Introduction: A previous study of the Medicare database has shown that Normal Pressure Hydrocephalus (NPH) is an underdiagnosed condition affecting the elderly population and that the costs associated with its surgical management are less than those associated with conservative management. Our aim is to determine if the rate of diagnosis of NPH has improved over the last decade and if surgical treatment costs have remained lower than those associated with conservative therapy.

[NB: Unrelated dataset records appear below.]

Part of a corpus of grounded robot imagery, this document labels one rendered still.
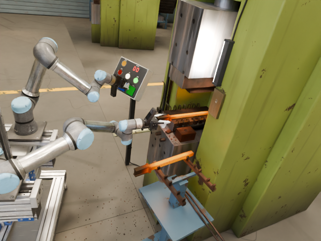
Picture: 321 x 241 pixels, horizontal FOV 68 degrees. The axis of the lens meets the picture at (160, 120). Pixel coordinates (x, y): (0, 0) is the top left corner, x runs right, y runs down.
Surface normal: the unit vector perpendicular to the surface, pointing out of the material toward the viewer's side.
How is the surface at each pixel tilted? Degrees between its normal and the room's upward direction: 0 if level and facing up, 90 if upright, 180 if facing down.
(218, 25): 90
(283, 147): 90
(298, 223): 0
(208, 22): 90
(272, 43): 90
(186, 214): 0
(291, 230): 0
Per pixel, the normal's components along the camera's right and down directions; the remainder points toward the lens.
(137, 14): 0.29, 0.56
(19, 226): 0.14, -0.83
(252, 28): -0.90, 0.11
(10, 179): 0.61, 0.52
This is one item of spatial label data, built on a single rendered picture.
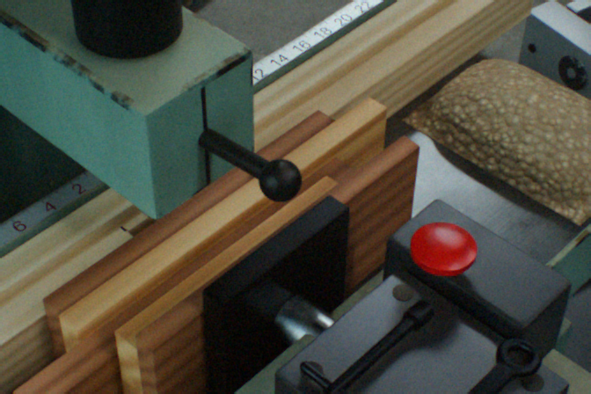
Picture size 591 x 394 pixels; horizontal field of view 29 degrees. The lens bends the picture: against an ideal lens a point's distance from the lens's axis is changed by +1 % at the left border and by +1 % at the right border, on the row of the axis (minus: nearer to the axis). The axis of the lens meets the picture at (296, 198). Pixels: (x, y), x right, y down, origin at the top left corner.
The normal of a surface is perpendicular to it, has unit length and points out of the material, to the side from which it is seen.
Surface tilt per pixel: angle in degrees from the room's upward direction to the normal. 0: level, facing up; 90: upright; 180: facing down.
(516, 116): 21
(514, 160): 73
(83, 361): 0
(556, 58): 90
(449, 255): 9
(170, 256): 0
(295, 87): 0
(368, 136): 90
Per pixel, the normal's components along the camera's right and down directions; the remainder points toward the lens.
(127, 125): -0.69, 0.51
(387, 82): 0.73, 0.49
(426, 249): -0.13, -0.66
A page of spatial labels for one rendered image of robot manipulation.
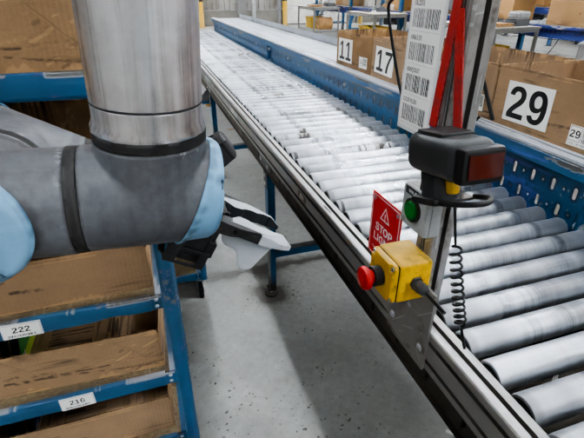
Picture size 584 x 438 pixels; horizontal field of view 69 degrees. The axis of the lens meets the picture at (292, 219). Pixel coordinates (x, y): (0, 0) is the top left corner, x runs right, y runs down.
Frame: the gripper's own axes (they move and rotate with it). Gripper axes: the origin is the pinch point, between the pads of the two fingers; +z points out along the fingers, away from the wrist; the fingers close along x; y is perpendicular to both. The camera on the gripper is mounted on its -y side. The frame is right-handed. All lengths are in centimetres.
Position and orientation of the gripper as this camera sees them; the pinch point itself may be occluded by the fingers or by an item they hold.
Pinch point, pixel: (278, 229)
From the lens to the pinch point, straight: 58.4
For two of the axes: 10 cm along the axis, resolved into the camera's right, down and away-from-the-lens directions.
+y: -4.8, 8.4, 2.7
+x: 3.2, 4.5, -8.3
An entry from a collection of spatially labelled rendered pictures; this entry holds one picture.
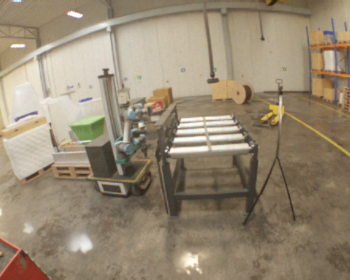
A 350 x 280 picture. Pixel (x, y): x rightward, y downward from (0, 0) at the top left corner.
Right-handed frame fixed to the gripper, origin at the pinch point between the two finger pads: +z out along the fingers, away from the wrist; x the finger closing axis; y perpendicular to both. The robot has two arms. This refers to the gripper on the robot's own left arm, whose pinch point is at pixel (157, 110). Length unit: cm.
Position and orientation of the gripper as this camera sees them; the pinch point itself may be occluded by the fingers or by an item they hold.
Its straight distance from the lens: 259.4
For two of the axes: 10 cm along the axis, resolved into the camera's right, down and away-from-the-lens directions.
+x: -1.2, -9.3, -3.5
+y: -1.3, 3.6, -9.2
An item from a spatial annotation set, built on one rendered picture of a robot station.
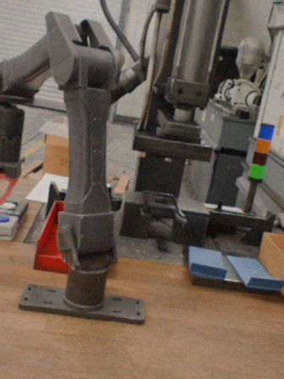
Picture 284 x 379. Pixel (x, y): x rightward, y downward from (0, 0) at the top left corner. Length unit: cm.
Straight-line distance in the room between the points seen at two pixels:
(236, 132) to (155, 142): 316
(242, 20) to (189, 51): 942
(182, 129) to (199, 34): 21
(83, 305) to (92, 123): 28
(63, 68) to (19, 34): 986
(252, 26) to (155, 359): 998
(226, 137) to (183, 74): 314
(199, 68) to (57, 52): 41
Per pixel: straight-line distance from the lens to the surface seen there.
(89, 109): 75
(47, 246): 102
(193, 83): 109
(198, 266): 95
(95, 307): 79
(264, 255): 114
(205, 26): 110
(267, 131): 132
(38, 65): 88
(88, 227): 75
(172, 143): 109
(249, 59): 555
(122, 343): 75
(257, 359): 80
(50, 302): 81
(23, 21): 1060
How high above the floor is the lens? 130
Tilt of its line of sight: 14 degrees down
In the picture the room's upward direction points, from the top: 10 degrees clockwise
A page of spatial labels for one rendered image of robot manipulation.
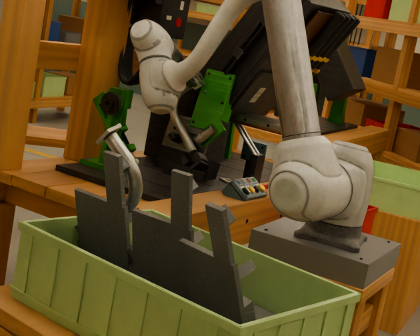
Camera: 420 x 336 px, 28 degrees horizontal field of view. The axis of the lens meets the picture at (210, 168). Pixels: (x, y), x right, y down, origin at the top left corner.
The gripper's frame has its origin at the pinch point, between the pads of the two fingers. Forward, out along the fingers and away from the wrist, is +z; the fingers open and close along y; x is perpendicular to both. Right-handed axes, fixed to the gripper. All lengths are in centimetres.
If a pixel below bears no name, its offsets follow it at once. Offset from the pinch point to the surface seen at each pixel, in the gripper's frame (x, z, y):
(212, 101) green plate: -2.3, 4.5, -8.9
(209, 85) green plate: -3.8, 4.1, -2.8
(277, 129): -17.3, 15.6, -24.5
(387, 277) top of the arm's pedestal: -32, -10, -93
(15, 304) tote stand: 33, -96, -83
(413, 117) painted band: -76, 858, 279
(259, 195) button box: -4.2, 6.0, -46.9
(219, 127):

Methods: Retrospective study based on data from a nationally representative random sample of 2,378,637 Medicare beneficiaries (2006-2010). Cohort population was defined as patients with NPH (ICD-9-CM 331.3, 331.4, and 331.5). Two measures of shunt surgery (presence of shunting procedure and number of days after the first shunt procedure was performed) were used and shunt revision, replacement, and removal were analyzed as independent variables. Five primary-outcome measures for NPH healthcare expenditures were assessed by using linear and logistic models.
Results: 2,321 patients with NPH (0.2% prevalence) were included, with 580 (24.99%) receiving a first shunt procedure. The adjusted effect of the procedure is that total 5-year expenditures are $11,676 more per patient (p<0.001) than expenditures associated with non-surgical management. Shunt revision ($22,715, p<0.01) and/or replacement ($46,607, p<0.001), add significantly to 5-year expenditures.
Conclusions: There was a 1.66-fold increase in the rate of diagnosis of NPH, from 0.12% in 1999 to 0.2% in 2008. The total costs per surgical patient rose by approximately 145-160% comparing 2001 and 2010. This increase was mainly due to hospital (by 167-168%) and home health costs (by 118-148%).
Patient Care: By understanding our care advancements over time to establish short and long terms strategies to better diagnose, treat and follow the patients with NPH, but also generating new budgets for their care.
Learning Objectives: To determine if the rate of diagnosis of NPH has improved over the last decade and if surgical treatment costs have remained lower than those associated with conservative therapy.